Lines with the string "right" are to be identified in the listing and copied.

Input material START

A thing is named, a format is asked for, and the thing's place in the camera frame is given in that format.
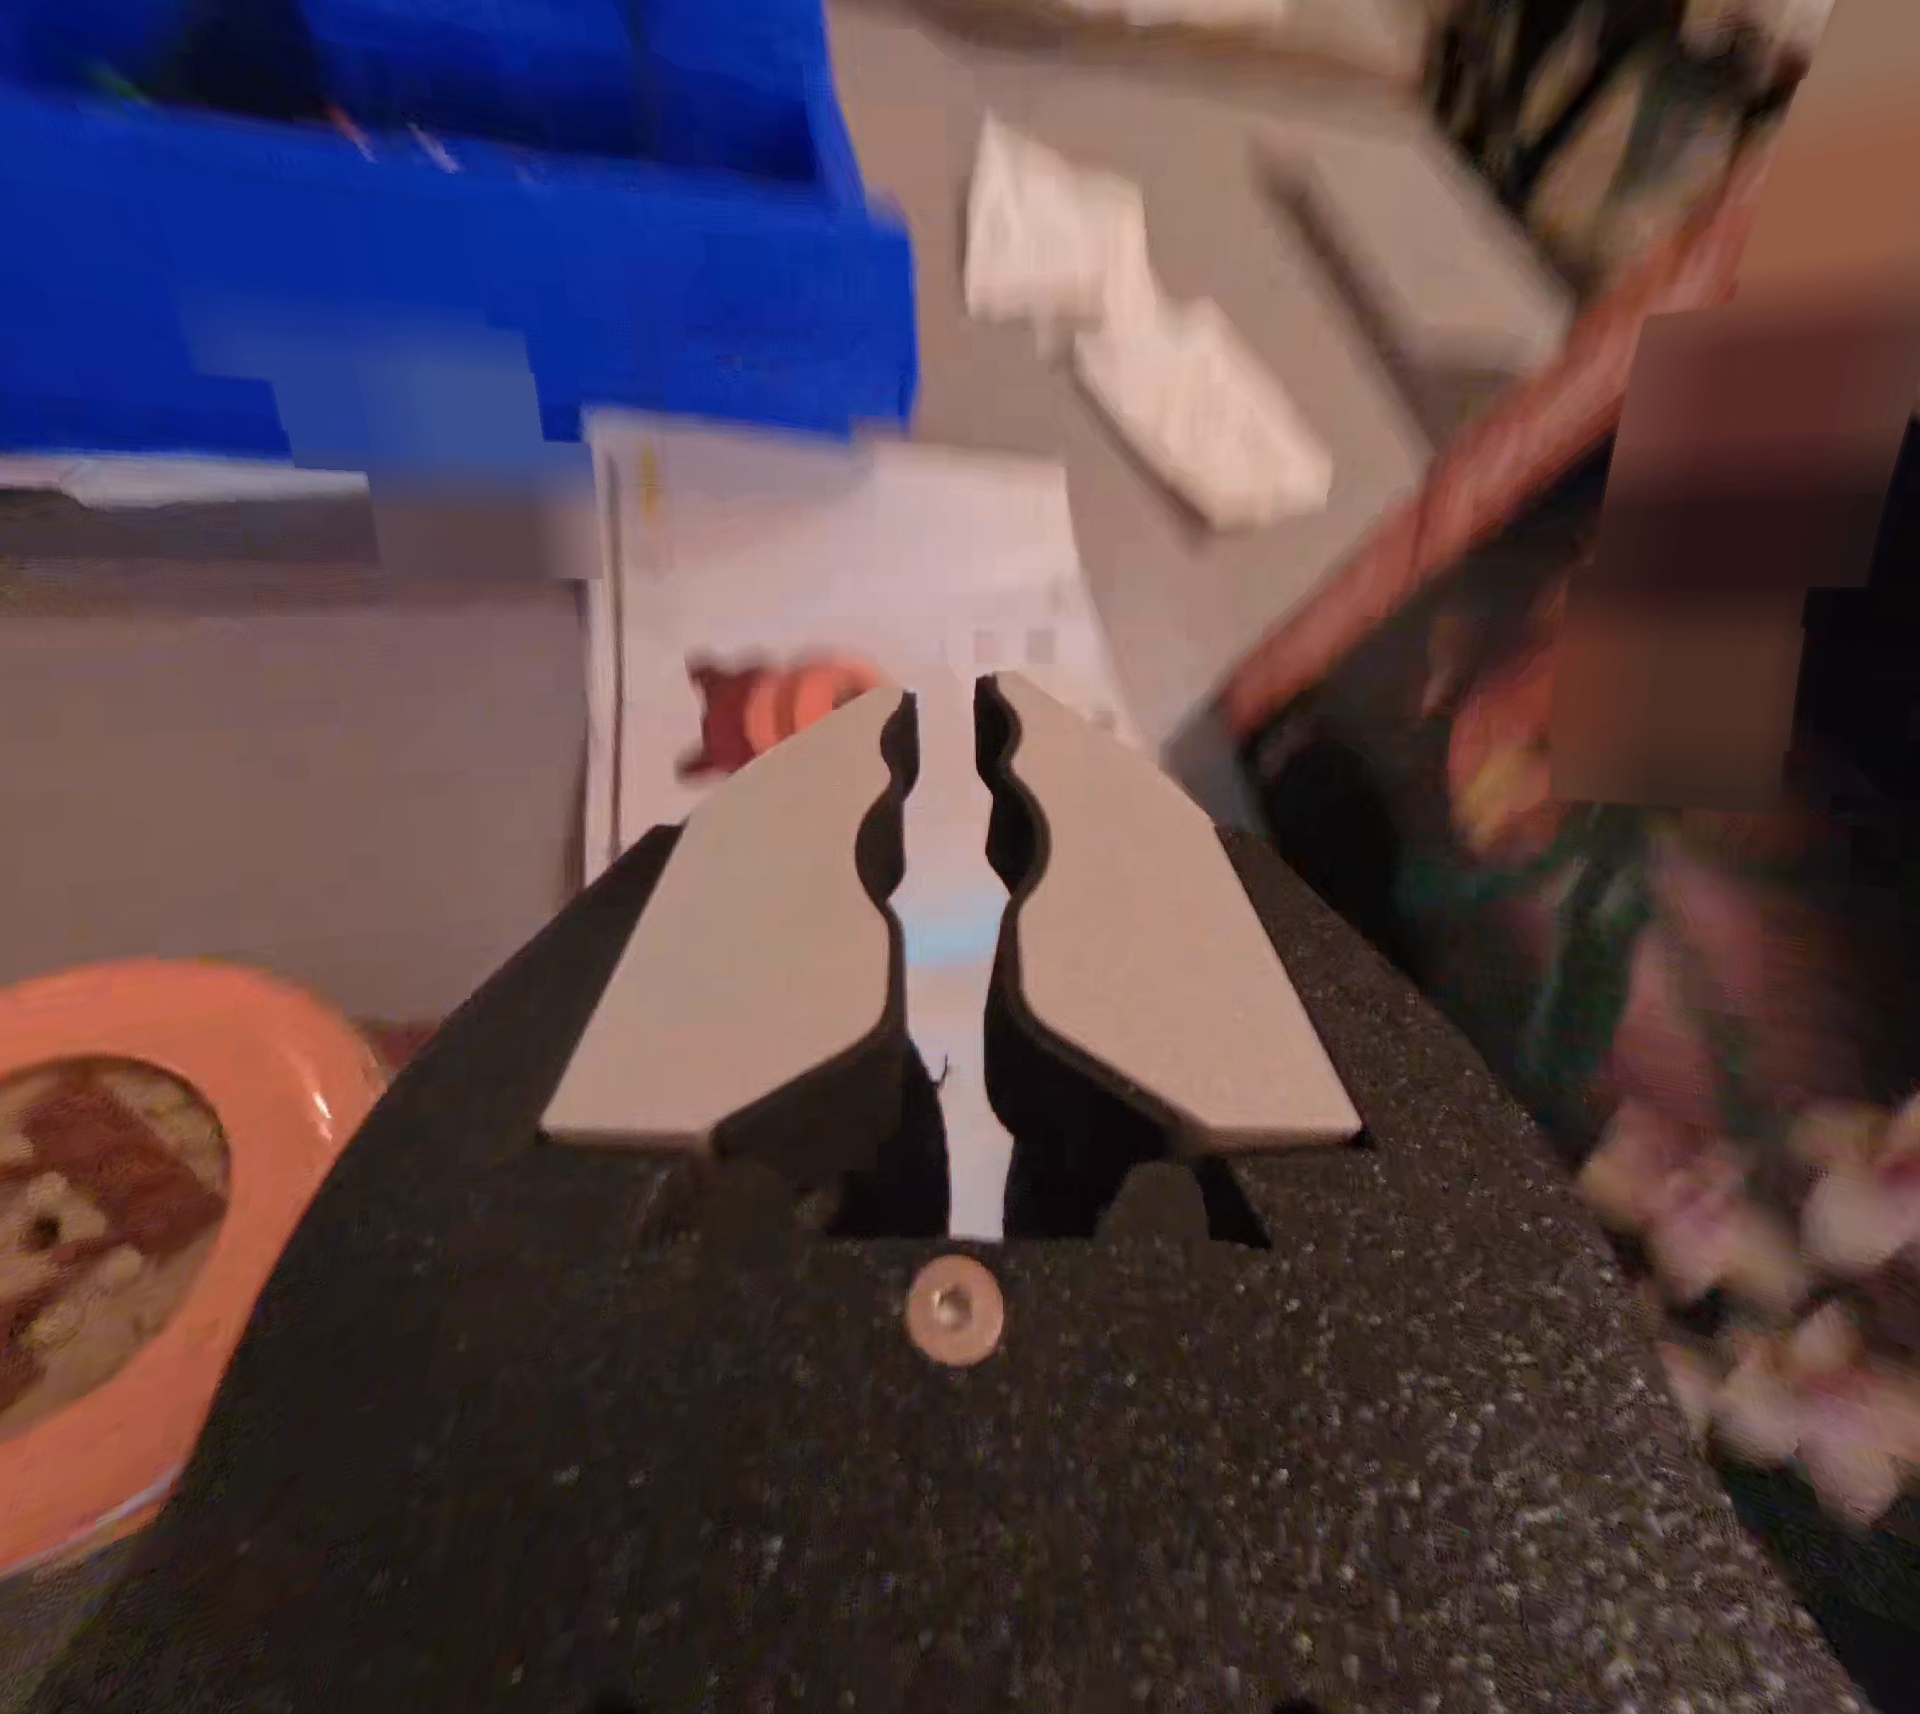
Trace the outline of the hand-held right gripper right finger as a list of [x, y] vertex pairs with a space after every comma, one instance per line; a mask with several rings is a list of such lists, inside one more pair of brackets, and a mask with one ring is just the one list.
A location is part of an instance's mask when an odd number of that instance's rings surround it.
[[1230, 1164], [1367, 1126], [1220, 827], [1029, 675], [983, 675], [972, 720], [1007, 887], [983, 1004], [1002, 1233], [1092, 1238], [1149, 1169], [1174, 1225], [1259, 1238]]

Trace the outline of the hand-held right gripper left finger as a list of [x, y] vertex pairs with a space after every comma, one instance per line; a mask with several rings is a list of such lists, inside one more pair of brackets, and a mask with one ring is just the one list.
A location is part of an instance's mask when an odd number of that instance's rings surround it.
[[546, 1140], [745, 1162], [827, 1196], [849, 1236], [949, 1232], [949, 1132], [894, 909], [918, 754], [915, 696], [880, 685], [669, 830]]

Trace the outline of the white instruction booklet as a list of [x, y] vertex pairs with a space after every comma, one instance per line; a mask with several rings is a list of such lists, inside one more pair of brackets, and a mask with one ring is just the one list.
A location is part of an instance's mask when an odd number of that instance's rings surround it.
[[589, 879], [790, 734], [828, 673], [936, 691], [1010, 670], [1141, 746], [1060, 462], [615, 409], [587, 440]]

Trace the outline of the grey desk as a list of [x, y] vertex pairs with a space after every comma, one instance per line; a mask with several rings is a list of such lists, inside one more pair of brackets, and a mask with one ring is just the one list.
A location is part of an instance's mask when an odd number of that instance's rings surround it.
[[[1065, 464], [1116, 680], [1215, 813], [1239, 658], [1558, 348], [1569, 304], [1415, 88], [1099, 46], [922, 0], [828, 0], [861, 164], [920, 272], [922, 446]], [[1070, 377], [961, 300], [987, 114], [1136, 180], [1155, 266], [1217, 300], [1336, 460], [1329, 512], [1204, 535]], [[266, 967], [359, 1021], [439, 1023], [582, 886], [580, 596], [292, 557], [36, 557], [4, 519], [4, 981], [127, 956]]]

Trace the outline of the black orchid set box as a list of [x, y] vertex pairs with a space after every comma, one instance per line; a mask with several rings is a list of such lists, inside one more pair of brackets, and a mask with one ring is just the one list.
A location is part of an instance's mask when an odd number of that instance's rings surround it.
[[1916, 1553], [1916, 429], [1875, 575], [1816, 592], [1785, 797], [1549, 788], [1553, 673], [1643, 325], [1732, 296], [1765, 165], [1320, 571], [1220, 713], [1293, 867], [1549, 1134], [1692, 1435]]

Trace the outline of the blue plastic bin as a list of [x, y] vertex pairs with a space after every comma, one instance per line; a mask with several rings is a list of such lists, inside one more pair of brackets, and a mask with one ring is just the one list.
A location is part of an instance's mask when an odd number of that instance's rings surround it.
[[7, 454], [526, 478], [903, 425], [825, 0], [4, 0]]

Input material END

Solution to this exercise:
Trace the outline of the hand-held right gripper right finger as a list of [x, y] vertex pairs with a space after every comma, one instance per line; a mask with several rings is a list of such lists, inside one more pair of brackets, and a mask with one ring is just the one list.
Trace the outline of the hand-held right gripper left finger as a list of [x, y] vertex pairs with a space after every comma, one instance per line; a mask with several rings is a list of such lists, inside one more pair of brackets, and a mask with one ring is just the one list.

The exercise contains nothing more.